▶ [DESCRIPTION OF THE TASK]: Return only that part of the material below which starts with the line containing "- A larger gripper" and goes on through the line containing "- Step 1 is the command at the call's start", restated exactly.

▶ [SUPPLIED DATA]:
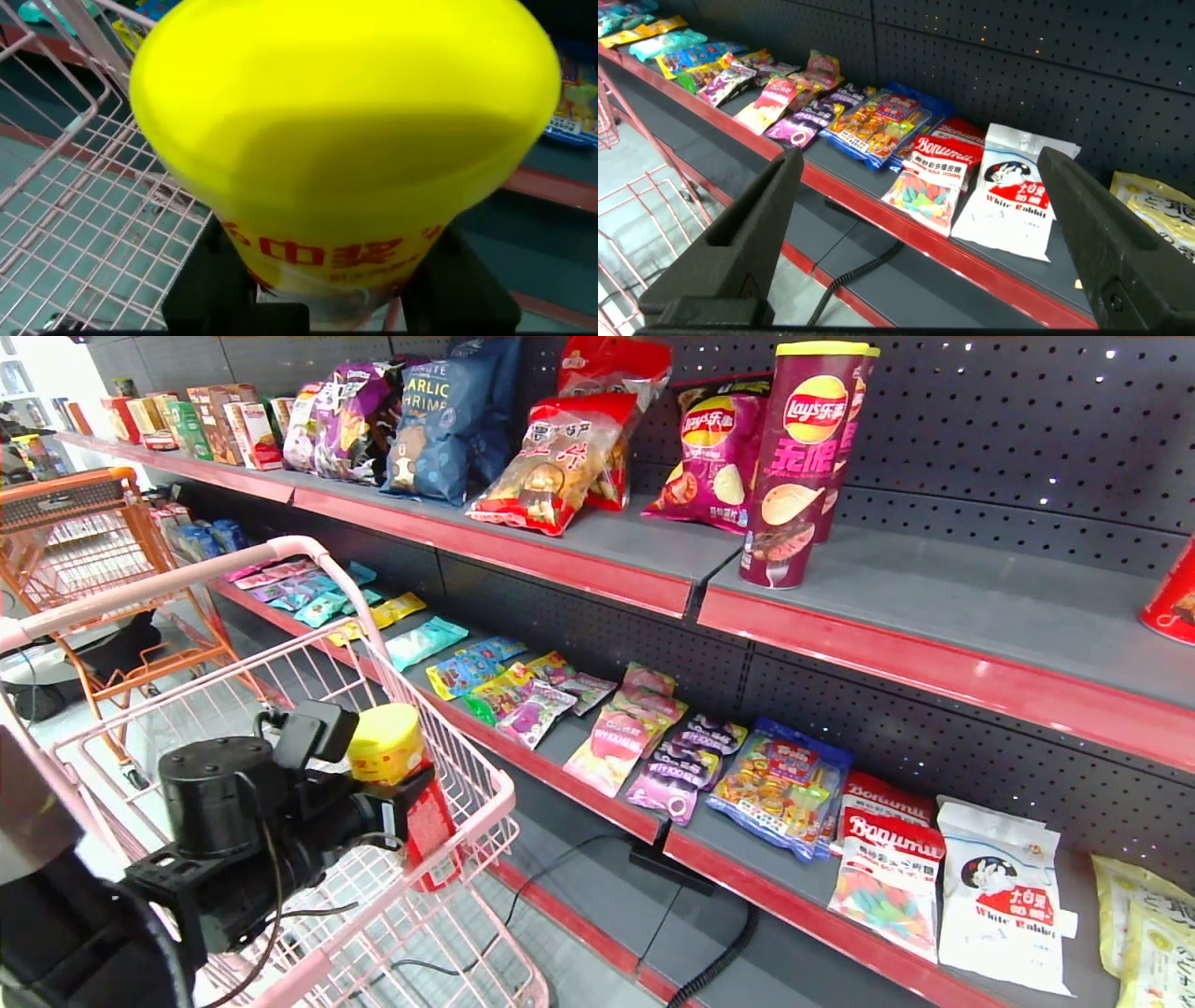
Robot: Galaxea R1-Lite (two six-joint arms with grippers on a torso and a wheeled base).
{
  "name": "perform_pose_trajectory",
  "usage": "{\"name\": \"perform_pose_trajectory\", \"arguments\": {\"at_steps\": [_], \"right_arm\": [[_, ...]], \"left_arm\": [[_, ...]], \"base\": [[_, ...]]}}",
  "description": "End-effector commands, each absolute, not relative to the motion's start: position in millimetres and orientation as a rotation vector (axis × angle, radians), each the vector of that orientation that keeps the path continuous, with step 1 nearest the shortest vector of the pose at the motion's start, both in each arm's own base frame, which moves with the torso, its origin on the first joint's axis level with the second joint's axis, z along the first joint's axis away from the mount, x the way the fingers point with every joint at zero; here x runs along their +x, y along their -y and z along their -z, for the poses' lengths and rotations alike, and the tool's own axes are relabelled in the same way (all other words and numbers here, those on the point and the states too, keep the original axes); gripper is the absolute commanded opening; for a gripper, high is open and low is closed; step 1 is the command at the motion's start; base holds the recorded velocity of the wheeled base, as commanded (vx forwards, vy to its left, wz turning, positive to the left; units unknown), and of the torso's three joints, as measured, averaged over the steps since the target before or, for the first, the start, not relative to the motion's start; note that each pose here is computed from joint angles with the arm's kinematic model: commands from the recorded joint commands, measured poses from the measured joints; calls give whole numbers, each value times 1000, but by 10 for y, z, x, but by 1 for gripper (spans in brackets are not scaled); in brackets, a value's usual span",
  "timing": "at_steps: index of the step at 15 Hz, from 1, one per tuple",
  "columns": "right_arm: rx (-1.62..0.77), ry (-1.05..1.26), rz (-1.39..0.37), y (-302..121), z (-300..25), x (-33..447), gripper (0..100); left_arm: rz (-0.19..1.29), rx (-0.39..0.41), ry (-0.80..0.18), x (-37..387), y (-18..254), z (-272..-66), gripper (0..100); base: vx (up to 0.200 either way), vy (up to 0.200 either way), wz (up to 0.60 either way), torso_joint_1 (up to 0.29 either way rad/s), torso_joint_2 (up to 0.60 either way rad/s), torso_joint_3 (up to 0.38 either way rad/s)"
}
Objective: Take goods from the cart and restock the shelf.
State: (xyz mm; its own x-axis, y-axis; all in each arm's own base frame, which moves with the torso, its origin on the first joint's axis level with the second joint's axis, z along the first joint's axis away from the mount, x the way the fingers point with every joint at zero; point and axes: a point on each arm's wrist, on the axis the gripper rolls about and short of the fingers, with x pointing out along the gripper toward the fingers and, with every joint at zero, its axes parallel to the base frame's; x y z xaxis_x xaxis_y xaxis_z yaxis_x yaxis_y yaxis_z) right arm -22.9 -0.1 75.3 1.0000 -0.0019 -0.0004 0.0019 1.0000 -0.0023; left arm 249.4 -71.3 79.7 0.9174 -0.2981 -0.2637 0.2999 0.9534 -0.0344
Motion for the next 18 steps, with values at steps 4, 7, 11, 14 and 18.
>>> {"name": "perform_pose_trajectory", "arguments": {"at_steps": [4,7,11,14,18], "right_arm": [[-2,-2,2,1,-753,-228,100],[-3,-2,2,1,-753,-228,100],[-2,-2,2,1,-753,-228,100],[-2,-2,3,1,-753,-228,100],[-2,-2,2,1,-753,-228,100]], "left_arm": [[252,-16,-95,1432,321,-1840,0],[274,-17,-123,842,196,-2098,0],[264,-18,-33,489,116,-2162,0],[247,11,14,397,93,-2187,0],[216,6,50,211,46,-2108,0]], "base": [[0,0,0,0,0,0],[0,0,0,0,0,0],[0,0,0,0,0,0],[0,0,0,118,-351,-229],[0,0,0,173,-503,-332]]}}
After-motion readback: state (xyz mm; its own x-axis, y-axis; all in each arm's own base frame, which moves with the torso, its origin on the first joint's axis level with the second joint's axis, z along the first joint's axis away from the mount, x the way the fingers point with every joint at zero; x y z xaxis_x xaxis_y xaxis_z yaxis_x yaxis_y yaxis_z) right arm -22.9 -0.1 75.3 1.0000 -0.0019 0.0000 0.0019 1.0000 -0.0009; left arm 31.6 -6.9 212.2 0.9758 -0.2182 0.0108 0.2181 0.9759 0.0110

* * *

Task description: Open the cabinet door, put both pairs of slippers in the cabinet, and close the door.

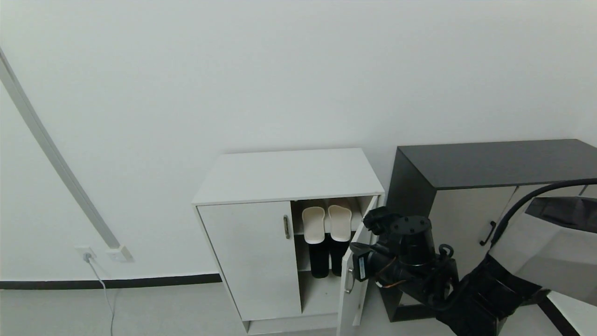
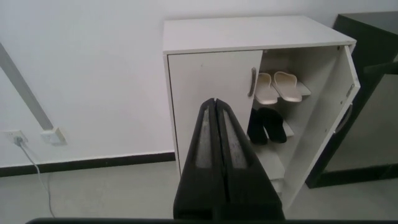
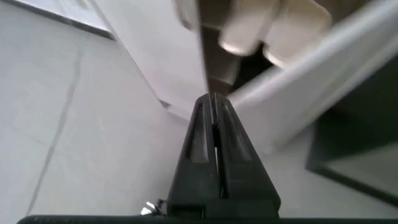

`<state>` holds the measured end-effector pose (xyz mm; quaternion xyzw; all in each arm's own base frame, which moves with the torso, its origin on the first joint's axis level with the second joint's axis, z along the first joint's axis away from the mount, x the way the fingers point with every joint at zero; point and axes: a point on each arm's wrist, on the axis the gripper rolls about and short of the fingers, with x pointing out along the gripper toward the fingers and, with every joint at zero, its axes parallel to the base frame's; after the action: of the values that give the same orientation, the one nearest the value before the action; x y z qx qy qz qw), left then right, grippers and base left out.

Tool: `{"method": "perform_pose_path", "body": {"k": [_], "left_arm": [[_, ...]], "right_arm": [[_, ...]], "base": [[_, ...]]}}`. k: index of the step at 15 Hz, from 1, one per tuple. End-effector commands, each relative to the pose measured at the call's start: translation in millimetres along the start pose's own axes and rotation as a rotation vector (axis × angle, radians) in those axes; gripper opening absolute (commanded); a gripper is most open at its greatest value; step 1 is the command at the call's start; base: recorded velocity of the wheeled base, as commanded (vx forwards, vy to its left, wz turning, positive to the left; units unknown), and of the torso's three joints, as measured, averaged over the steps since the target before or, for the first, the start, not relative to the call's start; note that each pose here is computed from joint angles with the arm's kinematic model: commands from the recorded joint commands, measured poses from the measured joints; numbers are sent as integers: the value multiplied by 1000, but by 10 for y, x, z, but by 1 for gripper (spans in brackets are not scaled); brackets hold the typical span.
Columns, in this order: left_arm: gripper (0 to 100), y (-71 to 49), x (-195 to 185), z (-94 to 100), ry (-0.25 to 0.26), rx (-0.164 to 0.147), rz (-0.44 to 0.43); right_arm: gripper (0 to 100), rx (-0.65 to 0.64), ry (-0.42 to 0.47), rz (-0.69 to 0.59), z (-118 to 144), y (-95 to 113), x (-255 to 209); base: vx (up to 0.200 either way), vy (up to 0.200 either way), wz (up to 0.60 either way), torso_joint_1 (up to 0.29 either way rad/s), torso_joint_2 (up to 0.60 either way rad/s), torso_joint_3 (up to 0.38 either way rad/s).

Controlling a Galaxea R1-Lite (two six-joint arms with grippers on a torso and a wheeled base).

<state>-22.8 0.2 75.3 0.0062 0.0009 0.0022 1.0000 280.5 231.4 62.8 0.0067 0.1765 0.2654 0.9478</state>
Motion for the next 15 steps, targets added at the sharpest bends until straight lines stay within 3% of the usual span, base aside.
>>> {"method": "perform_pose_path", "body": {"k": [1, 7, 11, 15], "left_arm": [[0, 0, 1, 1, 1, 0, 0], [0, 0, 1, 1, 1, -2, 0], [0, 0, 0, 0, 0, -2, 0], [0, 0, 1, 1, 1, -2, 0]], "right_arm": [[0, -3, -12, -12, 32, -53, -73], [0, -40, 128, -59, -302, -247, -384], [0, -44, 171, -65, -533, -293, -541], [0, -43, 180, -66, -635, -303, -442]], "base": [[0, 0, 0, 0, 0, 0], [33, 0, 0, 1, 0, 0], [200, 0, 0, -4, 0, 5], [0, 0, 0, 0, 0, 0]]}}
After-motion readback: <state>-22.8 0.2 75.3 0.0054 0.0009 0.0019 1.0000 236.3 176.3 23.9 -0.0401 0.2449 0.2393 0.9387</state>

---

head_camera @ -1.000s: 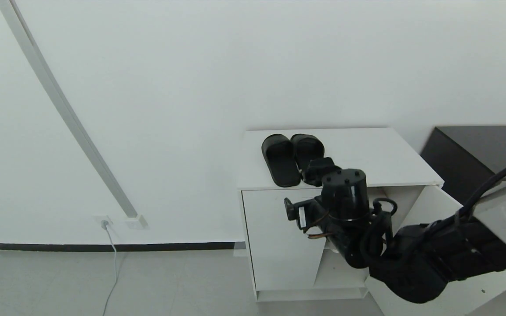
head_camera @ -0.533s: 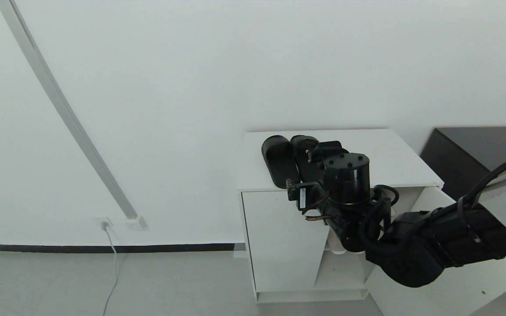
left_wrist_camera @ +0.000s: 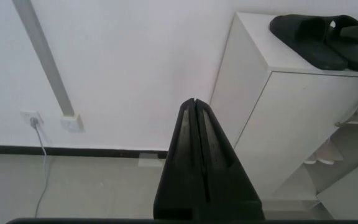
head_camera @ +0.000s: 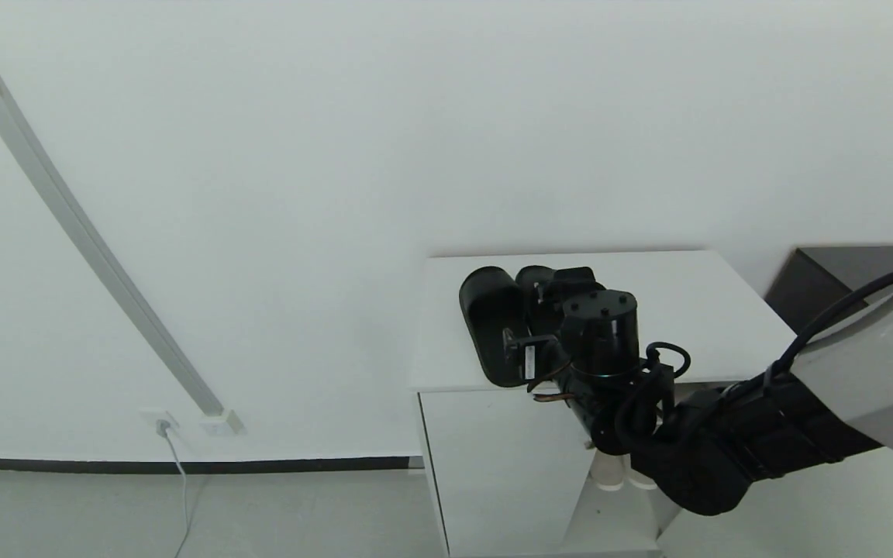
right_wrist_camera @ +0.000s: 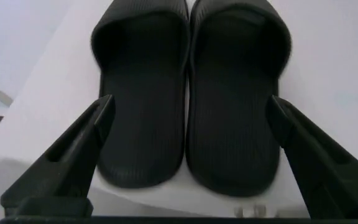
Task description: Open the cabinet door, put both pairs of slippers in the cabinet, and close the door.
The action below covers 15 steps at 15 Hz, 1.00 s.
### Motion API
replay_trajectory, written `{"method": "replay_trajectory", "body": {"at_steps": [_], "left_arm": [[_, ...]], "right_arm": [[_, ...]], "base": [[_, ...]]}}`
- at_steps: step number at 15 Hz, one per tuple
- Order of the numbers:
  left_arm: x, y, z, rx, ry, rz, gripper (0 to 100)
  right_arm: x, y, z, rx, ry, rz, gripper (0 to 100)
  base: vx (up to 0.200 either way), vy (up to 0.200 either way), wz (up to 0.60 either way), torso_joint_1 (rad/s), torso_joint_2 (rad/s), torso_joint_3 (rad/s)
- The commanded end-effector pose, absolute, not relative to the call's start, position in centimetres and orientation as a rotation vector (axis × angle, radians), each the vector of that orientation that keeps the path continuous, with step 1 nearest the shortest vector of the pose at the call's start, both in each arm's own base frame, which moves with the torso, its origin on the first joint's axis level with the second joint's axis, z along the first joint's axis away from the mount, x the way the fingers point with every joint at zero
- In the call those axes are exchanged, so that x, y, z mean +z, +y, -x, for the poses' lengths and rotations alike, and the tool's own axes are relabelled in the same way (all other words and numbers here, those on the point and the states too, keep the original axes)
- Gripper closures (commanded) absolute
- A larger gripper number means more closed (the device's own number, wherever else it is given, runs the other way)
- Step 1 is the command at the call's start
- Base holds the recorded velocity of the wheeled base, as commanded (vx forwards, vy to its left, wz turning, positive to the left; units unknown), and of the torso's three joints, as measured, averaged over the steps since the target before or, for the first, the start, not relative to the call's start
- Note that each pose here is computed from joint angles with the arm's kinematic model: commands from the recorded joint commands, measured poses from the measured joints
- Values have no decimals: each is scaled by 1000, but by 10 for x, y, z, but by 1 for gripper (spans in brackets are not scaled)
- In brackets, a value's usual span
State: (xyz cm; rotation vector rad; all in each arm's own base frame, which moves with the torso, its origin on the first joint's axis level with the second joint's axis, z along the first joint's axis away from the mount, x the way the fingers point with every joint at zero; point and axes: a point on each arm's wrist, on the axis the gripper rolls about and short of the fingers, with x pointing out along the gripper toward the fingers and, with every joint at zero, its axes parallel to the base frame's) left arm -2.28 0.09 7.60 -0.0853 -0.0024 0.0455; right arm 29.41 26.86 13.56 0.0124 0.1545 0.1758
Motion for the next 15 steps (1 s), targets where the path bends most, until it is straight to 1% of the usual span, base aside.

▶ [OUTPUT OF THE EXERCISE]:
- A larger gripper number means more closed (the device's own number, wherever else it is given, runs the other way)
- Step 1 is the command at the call's start

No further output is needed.